Goal of the exercise:
Check every line of the data for the word "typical", and copy those that have it.

Supplied data:

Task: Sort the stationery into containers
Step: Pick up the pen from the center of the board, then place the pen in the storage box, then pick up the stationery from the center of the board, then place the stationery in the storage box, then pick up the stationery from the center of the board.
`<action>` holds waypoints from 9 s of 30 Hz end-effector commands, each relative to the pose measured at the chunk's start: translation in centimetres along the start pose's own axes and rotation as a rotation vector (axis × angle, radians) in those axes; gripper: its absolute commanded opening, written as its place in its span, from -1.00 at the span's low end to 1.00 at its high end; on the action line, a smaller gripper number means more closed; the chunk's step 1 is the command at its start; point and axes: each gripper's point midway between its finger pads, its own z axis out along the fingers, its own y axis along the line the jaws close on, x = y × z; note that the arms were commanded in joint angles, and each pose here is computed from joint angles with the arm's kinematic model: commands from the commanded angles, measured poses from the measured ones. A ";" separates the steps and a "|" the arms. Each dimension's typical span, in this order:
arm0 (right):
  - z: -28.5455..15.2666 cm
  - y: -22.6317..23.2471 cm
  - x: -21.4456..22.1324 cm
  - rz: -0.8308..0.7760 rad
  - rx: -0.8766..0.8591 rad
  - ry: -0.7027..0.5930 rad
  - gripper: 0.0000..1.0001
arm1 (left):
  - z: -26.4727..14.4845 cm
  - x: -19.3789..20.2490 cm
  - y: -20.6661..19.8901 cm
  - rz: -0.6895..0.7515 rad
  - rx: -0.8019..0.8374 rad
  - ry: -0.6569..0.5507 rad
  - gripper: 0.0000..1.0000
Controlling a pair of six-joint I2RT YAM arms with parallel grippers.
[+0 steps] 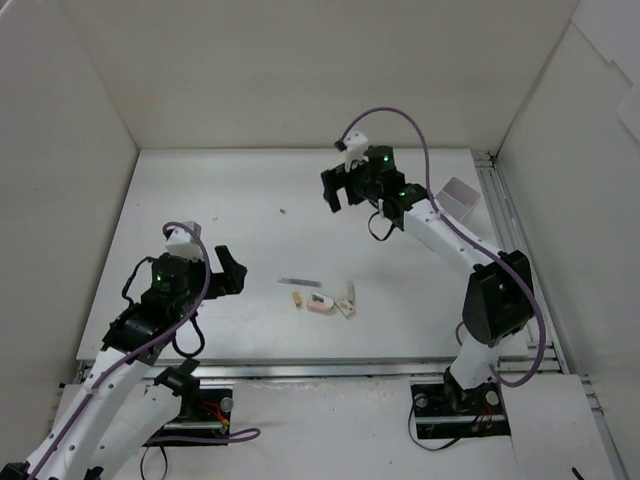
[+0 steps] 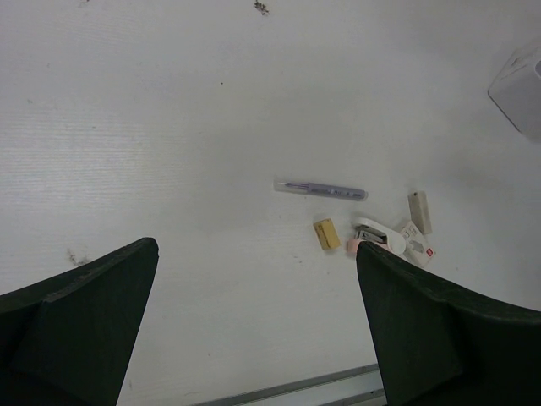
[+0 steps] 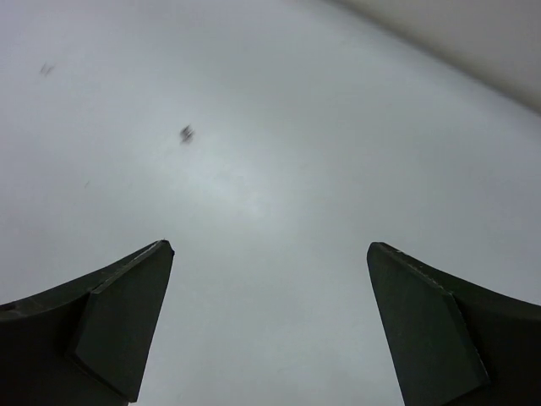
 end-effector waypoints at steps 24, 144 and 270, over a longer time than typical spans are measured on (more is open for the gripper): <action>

Answer for this exercise:
`<action>` holds waypoints from 9 s of 30 Hz end-effector commands, each relative to the pose measured at the chunk's start: translation in centimetres along the start pose's own axes and rotation as a rotation vector (axis × angle, radians) in those axes; gripper: its absolute commanded opening, written as its place in its span, from -1.00 at the span's low end to 1.00 at its high end; on the action line, a smaller gripper number means more closed; the chunk's step 1 is the command at its start; point and axes: each gripper's point midway between its finger pads, its own z axis out along the fingers, its own y axis along the line the jaws close on, x = y × z; note that the arms were commanded in joint angles, and each pose here is computed from joint angles with the arm's kinematic model: commands from the commanded angles, measured poses from the measured ones. A ";" separates the steps and a "|" the arms. Each dimension's typical span, in this order:
 end-effector waypoints at steps 24, 144 and 270, over a longer time than typical spans are measured on (more is open for the gripper): <action>

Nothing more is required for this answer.